### Task details
All records are to be transcribed in full; any pictures among them are to be skipped.

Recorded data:
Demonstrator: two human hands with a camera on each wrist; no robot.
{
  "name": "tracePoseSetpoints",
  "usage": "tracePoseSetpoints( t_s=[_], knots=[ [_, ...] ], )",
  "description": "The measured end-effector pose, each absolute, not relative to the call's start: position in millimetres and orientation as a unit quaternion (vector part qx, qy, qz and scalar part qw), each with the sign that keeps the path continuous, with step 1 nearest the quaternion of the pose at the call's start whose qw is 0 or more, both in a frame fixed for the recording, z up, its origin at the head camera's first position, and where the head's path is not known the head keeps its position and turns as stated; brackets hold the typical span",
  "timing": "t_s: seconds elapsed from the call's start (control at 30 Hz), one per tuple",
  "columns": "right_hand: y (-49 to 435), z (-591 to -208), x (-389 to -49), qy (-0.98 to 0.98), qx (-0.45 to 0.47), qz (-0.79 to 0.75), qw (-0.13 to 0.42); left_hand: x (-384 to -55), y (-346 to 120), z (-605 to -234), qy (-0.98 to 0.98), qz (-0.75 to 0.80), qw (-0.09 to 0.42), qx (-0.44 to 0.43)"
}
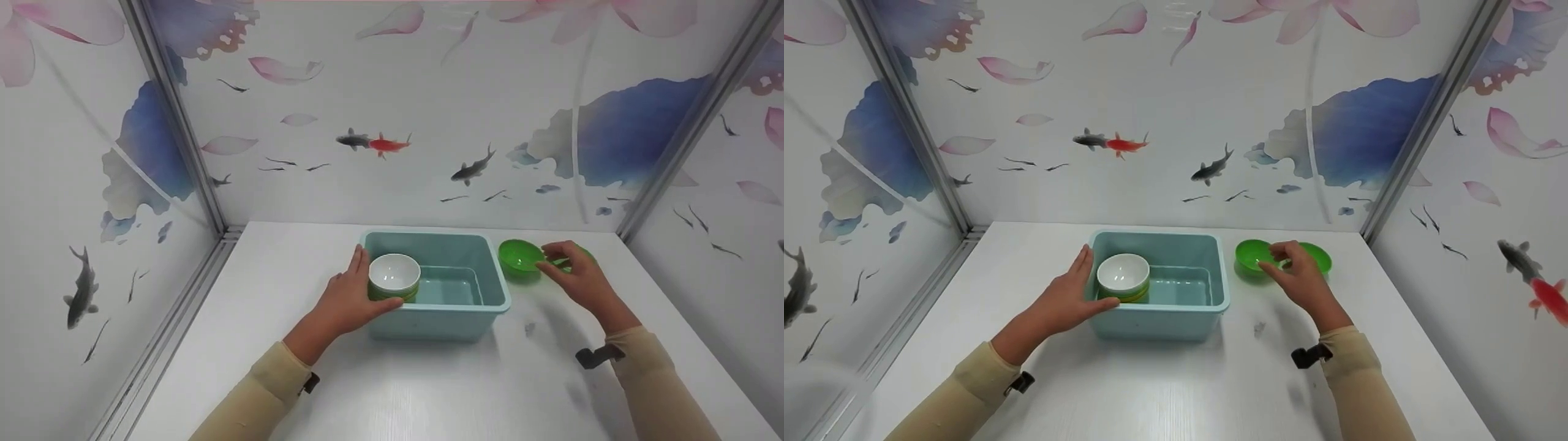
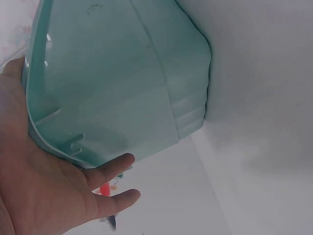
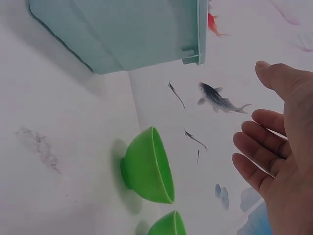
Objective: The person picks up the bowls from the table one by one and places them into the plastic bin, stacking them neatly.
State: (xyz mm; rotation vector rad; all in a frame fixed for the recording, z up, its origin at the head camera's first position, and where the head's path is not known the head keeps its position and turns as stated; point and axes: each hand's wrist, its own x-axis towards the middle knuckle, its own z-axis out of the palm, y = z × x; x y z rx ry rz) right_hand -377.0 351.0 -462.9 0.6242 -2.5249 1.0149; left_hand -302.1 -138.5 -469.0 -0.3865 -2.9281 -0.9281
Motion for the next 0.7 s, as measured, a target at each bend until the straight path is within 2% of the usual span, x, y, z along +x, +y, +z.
tracePoseSetpoints(
  t_s=[0.2,0.6,0.7],
  knots=[
    [360.8,-473.8,-381.1,-0.9,0.171,0.352,0.191,-300.5,-137.7,-467.5,-0.946,-0.301,0.02,-0.12],
    [391.8,-506.2,-393.9,-0.902,0.054,0.321,0.283,-301.8,-138.0,-469.4,-0.946,-0.301,0.024,-0.122],
    [400.8,-515.7,-399.6,-0.904,0.022,0.321,0.283,-302.6,-138.1,-470.4,-0.947,-0.298,0.024,-0.121]
  ],
)
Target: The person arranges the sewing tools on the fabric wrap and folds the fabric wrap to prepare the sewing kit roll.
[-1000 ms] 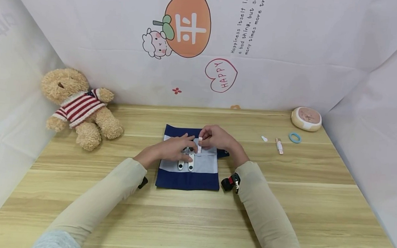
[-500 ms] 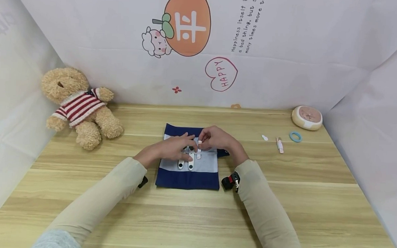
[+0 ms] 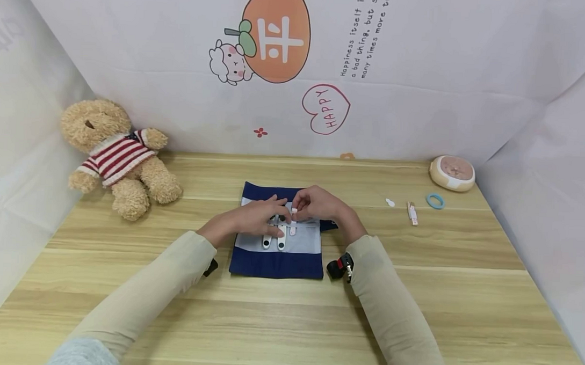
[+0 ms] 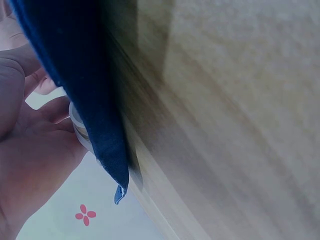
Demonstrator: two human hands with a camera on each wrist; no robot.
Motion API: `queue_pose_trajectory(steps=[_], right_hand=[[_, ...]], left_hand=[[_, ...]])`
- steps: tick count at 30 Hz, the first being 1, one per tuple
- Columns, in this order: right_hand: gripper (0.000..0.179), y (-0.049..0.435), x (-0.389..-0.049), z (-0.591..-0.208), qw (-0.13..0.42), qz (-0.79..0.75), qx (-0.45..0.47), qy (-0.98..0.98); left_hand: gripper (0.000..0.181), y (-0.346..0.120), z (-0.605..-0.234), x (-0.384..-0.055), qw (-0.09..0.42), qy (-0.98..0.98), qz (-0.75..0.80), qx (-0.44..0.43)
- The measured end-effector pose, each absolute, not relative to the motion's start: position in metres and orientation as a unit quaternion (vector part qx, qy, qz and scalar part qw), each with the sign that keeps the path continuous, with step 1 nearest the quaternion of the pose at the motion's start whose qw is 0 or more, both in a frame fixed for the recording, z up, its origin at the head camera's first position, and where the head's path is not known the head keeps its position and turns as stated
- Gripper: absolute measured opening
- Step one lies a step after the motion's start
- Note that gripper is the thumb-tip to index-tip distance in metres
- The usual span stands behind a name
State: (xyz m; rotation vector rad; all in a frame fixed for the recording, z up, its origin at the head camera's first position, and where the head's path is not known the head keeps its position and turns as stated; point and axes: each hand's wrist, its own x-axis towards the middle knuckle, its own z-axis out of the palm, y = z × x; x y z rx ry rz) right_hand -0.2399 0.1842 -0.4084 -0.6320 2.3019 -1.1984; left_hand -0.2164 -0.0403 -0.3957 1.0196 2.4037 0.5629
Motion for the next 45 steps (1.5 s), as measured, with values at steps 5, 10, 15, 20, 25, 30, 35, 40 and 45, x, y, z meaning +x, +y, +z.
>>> queue_pose_trajectory(steps=[5,10,15,20,25,30,35,40,45], right_hand=[[0.013,0.184,-0.24,-0.408,0.235,-0.428,-0.237,0.84],[0.012,0.183,-0.239,-0.406,0.238,-0.421,-0.248,0.84],[0.012,0.183,-0.238,-0.406,0.234,-0.412,-0.249,0.844],[0.011,0.185,-0.239,-0.407,0.231,-0.407,-0.255,0.846],[0.017,0.19,-0.24,-0.409,0.22,-0.41,-0.248,0.85],[0.021,0.203,-0.238,-0.407,0.165,-0.416,-0.212,0.869],[0.024,0.223,-0.235,-0.4,0.093,-0.419,-0.184,0.884],[0.028,0.25,-0.233,-0.398,0.067,-0.423,-0.152,0.891],[0.035,0.279,-0.227,-0.395,0.058,-0.414,-0.114,0.901]], left_hand=[[0.029,-0.04,-0.396,-0.217,0.234,0.876,0.205,0.368],[0.028,-0.04,-0.396,-0.216,0.232,0.878,0.206,0.365],[0.029,-0.04,-0.395,-0.216,0.23,0.878,0.205,0.366],[0.03,-0.04,-0.394,-0.215,0.236,0.877,0.208,0.363],[0.033,-0.041,-0.394,-0.215,0.237,0.875,0.216,0.361],[0.035,-0.043,-0.395,-0.217,0.215,0.877,0.233,0.361],[0.036,-0.042,-0.395,-0.219,0.167,0.889,0.227,0.361],[0.04,-0.04,-0.394,-0.22,0.14,0.894,0.225,0.362],[0.044,-0.039,-0.396,-0.22,0.135,0.897,0.221,0.358]])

### Output below
Demonstrator: two human hands with a camera on each wrist; no robot.
{
  "name": "tracePoseSetpoints",
  "usage": "tracePoseSetpoints( t_s=[_], knots=[ [_, ...] ], )",
  "description": "The measured end-effector pose, each absolute, not relative to the call's start: position in millimetres and orientation as a unit quaternion (vector part qx, qy, qz and scalar part qw), each with the sign that keeps the path continuous, with step 1 nearest the quaternion of the pose at the call's start whose qw is 0 or more, both in a frame fixed for the recording, z up, its origin at the head camera's first position, and where the head's path is not known the head keeps its position and turns as stated; brackets hold the typical span",
  "timing": "t_s: seconds elapsed from the call's start (control at 30 Hz), one per tuple",
  "columns": "right_hand: y (-49 to 435), z (-591 to -208), x (-389 to -49), qy (-0.98 to 0.98), qx (-0.45 to 0.47), qz (-0.79 to 0.75), qw (-0.13 to 0.42); left_hand: x (-384 to -55), y (-346 to 120), z (-605 to -234), qy (-0.98 to 0.98), qz (-0.75 to 0.80), qw (-0.09 to 0.42), qx (-0.44 to 0.43)"
}
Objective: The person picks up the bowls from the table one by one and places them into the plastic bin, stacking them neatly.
State: (xyz mm; rotation vector rad; all in a frame fixed for the recording, z up, its origin at the head camera's first position, and where the head's path is not known the head keeps its position and turns as stated; point and axes: each hand's wrist, its own x-axis towards the middle knuckle, its own z-axis out of the palm, y = z × x; x y z rx ry rz) right_hand -377.0 351.0 -462.9 0.6242 -2.5249 1.0149; left_hand -302.1 -138.5 -469.0 -0.3865 -2.9281 -0.9281
Motion for the next 0.7 s, as measured, a target at each bend until the straight path is within 2% of the usual span, x, y, z along +x, +y, +z.
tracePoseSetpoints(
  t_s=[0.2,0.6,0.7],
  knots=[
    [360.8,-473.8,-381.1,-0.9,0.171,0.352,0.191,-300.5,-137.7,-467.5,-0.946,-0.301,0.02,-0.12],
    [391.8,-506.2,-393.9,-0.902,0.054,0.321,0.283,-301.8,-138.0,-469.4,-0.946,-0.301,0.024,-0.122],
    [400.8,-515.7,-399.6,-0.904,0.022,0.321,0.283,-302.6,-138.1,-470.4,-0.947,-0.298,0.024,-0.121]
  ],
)
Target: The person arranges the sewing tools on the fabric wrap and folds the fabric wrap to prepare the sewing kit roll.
[-1000 ms] 
[-500 ms] 
[+0 ms] 
[+0 ms] 
Demonstrator: two human hands with a camera on each wrist; no robot.
Motion API: `queue_pose_trajectory(steps=[_], right_hand=[[_, ...]], left_hand=[[_, ...]])`
- steps: tick count at 30 Hz, the first being 1, one per tuple
- Columns, in this order: right_hand: gripper (0.000..0.179), y (-0.049..0.435), x (-0.389..-0.049), z (-0.591..-0.208), qw (-0.13..0.42), qz (-0.79..0.75), qx (-0.45..0.47), qy (-0.98..0.98); left_hand: gripper (0.000..0.181), y (-0.346..0.120), z (-0.605..-0.234), x (-0.384..-0.055), qw (-0.09..0.42), qy (-0.98..0.98), qz (-0.75..0.80), qx (-0.44..0.43)
- The measured end-effector pose, each absolute, not relative to the motion's start: position in metres and orientation as a unit quaternion (vector part qx, qy, qz and scalar part qw), each with the sign that keeps the path continuous, with step 1 nearest the quaternion of the pose at the motion's start whose qw is 0 or more, both in a frame fixed for the recording, z up, its origin at the head camera's first position, and where the head's path is not known the head keeps its position and turns as stated
- Gripper: absolute measured opening
- Step one lies a step after the motion's start
- Note that gripper is the thumb-tip to index-tip distance in metres
- The usual span stands behind a name
State: (xyz m; rotation vector rad; all in a frame fixed for the recording, z up, its origin at the head camera's first position, and where the head's path is not known the head keeps its position and turns as stated; point and axes: each hand's wrist, its own x-axis towards the middle knuckle, its own z-axis out of the palm, y = z × x; x y z rx ry rz) right_hand -0.2399 0.1842 -0.4084 -0.6320 2.3019 -1.1984; left_hand -0.2164 -0.0403 -0.3957 1.0196 2.4037 0.5629
Motion for the next 45 steps (1.5 s), as measured, with values at steps 5, 10, 15, 20, 25, 30, 35, 40 and 45, x, y, z meaning +x, +y, +z.
>>> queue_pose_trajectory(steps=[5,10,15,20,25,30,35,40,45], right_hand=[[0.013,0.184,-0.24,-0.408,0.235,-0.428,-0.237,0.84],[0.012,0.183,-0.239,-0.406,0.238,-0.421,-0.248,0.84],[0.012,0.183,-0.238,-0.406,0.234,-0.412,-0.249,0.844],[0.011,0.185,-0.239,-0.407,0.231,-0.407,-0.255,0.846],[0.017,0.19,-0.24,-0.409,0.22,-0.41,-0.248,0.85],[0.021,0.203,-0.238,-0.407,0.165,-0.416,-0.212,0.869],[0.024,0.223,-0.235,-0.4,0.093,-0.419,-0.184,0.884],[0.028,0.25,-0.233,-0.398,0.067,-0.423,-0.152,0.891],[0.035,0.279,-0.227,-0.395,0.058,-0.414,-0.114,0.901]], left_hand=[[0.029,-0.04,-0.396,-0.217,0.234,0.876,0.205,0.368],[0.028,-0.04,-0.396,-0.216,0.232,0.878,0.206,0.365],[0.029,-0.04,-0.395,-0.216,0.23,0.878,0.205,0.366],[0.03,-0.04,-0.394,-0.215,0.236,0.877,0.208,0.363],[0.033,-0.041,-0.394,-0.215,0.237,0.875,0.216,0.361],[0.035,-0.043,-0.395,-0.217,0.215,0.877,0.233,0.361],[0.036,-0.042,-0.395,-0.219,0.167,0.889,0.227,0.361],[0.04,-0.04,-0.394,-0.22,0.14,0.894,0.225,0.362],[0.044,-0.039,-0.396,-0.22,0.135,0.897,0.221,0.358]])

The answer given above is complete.